“Reading is my favourite occupation, when I have leisure for it and books to read.” —Anne Brontë’s Agnes Grey, Chapter XV
Centenaries are recognised as opportunities to focus on historic events, discoveries and inventions, and on the people associated with them.
This being principally a literary blog I’ve tried, not always too successfully, to use such milestones to examine key works and authors. Last year, for example, being the bicentary of the births of George Eliot and Herman Melville, I still failed to read Middlemarch by year’s end; but I did at least start Moby-Dick (and am virtually at the halfway point). And, of course, 1820 was the year that the whaler Essex was sunk by a bull whale, an incident that partly inspired Melville’s narrative.
This year I’ve alighted on a selection of authors and works associated with the years 1820 and 1920, and have placed them on a notional wishlist — but not as challenges or goals, heaven forfend — a selection which I now offer for your possible interest and consideration. So what’s included on this wishlist?
A couple of days ago I reposted a review of Agnes Grey by Anne Brontë, who was born on 17th January 1820. As it happens I do have a copy of her more famous novel The Tenant of Wildfell Hall ready, though I may not get round to it until next year, two centuries after 1821, which is when the bulk of the narrative apparently starts.
1820 also saw the birth of John Tenniel, a noted cartoonist now best known for illustrating the Alice books by Lewis Carroll. I’ve always wanted to reread Martin Gardner’s The Annotated Alice so this may prove an opportune time to do it.
James Halliwell-Phillipps FSA (1820-1889) was an early collector and publisher of English fairytales, nursery rhymes and Shakespeareana, and though quite an unscrupulous character we do owe him a debt of gratitude for tales like The Three Little Pigs. Time to dust off those books of traditional tales that I’ve neglected far too long.
I’m not a horsey person so am not especially attracted to Anna Sewell‘s best-known novel Black Beauty (though another 1820 baby she, sadly, died the year after her novel’s 1877 publication). But I do have a yearning to reread Sir Walter Scott‘s 1820 romance Ivanhoe, which I rapidly consumed at some point in my teenage years; my mother always insisted that my Uncle Ivan and Aunty Renee were named after the protagonist and the Saxon heroine Rowena.

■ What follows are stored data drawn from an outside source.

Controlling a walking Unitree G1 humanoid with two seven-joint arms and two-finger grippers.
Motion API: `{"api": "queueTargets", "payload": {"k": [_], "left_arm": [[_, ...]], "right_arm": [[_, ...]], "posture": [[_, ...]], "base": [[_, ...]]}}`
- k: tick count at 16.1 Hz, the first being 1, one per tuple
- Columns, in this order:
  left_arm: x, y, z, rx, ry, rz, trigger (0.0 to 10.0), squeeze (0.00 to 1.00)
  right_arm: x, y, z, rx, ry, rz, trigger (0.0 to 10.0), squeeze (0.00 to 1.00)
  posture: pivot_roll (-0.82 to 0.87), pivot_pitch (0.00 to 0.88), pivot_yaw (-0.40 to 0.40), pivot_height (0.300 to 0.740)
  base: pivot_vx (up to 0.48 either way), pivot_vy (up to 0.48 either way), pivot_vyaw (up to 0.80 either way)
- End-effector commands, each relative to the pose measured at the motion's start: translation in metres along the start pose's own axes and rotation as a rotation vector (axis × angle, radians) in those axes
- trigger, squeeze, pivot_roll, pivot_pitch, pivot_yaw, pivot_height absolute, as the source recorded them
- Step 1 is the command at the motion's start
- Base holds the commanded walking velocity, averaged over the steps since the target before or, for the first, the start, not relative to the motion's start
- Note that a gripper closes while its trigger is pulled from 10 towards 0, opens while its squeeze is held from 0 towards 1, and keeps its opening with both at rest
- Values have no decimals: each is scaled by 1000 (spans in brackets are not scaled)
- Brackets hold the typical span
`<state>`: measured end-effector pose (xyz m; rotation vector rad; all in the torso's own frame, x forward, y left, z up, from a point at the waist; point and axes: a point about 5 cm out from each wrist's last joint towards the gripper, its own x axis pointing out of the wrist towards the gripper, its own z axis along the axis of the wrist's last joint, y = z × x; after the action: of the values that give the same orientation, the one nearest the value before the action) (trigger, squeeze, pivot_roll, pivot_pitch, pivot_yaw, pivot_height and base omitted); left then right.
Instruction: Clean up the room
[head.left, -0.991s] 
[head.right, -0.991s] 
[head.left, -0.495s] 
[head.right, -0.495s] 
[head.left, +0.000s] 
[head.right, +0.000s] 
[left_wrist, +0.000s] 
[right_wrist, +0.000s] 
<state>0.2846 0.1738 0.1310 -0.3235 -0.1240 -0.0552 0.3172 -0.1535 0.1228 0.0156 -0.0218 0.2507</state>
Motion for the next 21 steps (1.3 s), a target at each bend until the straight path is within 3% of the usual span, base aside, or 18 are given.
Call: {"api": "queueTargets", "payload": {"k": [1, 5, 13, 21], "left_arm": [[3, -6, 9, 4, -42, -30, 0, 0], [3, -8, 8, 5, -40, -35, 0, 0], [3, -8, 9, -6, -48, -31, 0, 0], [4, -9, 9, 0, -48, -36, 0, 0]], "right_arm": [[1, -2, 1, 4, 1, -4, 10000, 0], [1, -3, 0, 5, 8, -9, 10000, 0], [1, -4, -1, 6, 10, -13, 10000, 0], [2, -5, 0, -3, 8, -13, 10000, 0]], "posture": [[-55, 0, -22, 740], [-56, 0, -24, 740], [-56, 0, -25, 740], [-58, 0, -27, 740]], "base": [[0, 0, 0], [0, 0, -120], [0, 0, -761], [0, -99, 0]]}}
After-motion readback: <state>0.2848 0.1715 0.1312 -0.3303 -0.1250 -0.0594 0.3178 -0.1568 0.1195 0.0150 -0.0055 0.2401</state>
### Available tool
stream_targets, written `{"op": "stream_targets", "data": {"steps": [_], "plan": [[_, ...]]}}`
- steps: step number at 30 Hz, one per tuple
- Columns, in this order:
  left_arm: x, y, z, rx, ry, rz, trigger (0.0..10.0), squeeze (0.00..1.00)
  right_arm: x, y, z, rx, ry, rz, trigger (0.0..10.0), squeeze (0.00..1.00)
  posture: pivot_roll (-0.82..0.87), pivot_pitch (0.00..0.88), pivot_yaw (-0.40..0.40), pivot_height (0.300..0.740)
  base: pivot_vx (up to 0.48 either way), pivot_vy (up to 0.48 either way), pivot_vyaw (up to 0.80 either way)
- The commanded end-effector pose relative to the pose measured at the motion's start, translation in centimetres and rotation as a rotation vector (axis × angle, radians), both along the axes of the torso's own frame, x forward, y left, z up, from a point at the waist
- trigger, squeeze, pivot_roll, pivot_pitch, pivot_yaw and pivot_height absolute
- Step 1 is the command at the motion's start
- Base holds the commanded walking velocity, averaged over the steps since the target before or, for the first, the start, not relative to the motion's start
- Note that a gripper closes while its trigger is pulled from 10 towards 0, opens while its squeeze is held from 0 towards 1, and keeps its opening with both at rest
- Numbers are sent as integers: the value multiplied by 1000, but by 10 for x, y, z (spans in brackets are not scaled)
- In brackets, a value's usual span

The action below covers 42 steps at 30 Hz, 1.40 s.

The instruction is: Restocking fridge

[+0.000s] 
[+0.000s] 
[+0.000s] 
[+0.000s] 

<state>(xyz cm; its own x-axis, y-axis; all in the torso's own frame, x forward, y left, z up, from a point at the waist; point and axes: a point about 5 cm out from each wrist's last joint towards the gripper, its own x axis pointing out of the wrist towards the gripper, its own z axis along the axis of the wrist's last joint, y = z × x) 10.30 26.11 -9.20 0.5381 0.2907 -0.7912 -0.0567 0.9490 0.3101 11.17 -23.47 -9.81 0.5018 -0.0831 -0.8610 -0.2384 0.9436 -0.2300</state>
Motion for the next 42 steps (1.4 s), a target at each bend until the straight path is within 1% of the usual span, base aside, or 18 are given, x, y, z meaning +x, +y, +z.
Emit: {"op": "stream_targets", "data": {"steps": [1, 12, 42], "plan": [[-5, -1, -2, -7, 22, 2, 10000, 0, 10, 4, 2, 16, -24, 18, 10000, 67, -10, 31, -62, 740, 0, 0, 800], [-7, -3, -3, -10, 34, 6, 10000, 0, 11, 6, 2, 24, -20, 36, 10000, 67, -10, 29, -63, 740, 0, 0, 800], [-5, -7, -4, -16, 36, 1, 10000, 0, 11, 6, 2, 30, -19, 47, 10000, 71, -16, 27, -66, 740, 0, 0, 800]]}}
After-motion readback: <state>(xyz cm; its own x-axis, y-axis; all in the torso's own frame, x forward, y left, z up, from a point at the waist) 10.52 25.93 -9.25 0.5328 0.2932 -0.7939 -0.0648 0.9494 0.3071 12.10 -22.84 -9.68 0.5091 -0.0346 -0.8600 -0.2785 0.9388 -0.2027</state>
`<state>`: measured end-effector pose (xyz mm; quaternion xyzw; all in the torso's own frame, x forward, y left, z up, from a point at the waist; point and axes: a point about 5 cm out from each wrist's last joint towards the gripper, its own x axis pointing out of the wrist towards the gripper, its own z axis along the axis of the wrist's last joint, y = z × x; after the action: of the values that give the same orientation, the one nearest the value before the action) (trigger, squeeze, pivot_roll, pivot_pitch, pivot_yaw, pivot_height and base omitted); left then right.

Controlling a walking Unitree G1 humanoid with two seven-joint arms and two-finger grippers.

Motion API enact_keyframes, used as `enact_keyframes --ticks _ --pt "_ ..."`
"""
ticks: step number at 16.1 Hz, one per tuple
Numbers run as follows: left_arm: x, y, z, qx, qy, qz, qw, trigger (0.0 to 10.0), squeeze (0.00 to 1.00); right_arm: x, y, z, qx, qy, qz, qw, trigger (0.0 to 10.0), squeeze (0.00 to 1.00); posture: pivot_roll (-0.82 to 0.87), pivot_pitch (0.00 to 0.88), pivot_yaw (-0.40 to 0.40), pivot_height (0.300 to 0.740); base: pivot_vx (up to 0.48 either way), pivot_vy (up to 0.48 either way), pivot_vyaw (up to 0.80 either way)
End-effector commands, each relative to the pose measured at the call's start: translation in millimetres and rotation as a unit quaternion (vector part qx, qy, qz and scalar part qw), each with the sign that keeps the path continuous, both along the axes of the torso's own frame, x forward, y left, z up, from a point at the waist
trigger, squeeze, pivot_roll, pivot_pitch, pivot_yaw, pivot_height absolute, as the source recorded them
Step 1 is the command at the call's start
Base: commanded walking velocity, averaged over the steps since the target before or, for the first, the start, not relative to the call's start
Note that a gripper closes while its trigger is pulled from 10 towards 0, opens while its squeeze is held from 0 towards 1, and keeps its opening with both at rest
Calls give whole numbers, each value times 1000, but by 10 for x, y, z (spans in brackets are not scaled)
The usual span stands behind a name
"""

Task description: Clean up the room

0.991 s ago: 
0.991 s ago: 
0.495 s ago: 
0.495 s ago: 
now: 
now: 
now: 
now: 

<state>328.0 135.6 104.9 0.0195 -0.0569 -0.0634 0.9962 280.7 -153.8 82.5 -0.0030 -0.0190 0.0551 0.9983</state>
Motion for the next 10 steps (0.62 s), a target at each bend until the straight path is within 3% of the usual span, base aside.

Finally, Charles Lamb, the writer of Tales from Shakespeare — co-authored with Mary, his sister — began writing his essays in 1820, with the first collection being later published as Essays of Elia. I’ve dipped into a few of these but never completed them all, so a piecemeal perusal of these could be on the cards for the rest of 2020.
When we come to 1920 we note that a number of 20th-century writers in English first drew breath then. Isaac Asimov is one such, born the day after New Year’s Day, and I have a couple of his speculative novels to read, including a reread of the next in his Foundation sequence.
I’ve long wanted to read Tom’s Midnight Garden and as Philippa Pearce (d 2006) was born on the 20th January 1920 what better time than … very soon? Meanwhile, though I wasn’t too impressed with The Plague Dogs I wouldn’t mind rereading Richard Adams‘ classic Watership Down. Like Philippa Pearce Adams only died this century, as late as 2016, while their 1920 contempories P D James made it to 2014 and Ray Bradbury got to 2012. What was it about the 1920 crop that gave them such longevity? I’ve already reviewed Bradbury’s Summer Morning, Summer Night but may fit in another in the months to come, maybe a reread of Fahrenheit 451.
This particular year also saw a number of classic titles published, among them novels new to me which I’ll try and find space for, including Agatha Christie’s The Mysterious Affair at Styles, D H Lawrence’s Women in Love, Edith Wharton’s The Age of Innocence and E F Benson’s Queen Lucia (this last I have in a compendium). I happen to have Wharton’s Ethan Frome and I may start with that.
Ideally I’d like to base most of my reading on books I already own or on what I can glean from the library but we’ll see, come December, what I actually manage.
So, are any of these authors or titles on your own wishlists for 2020? I know some of you are doing a 1920 classics challenge but I’ve not so far noted anything focused on 1820.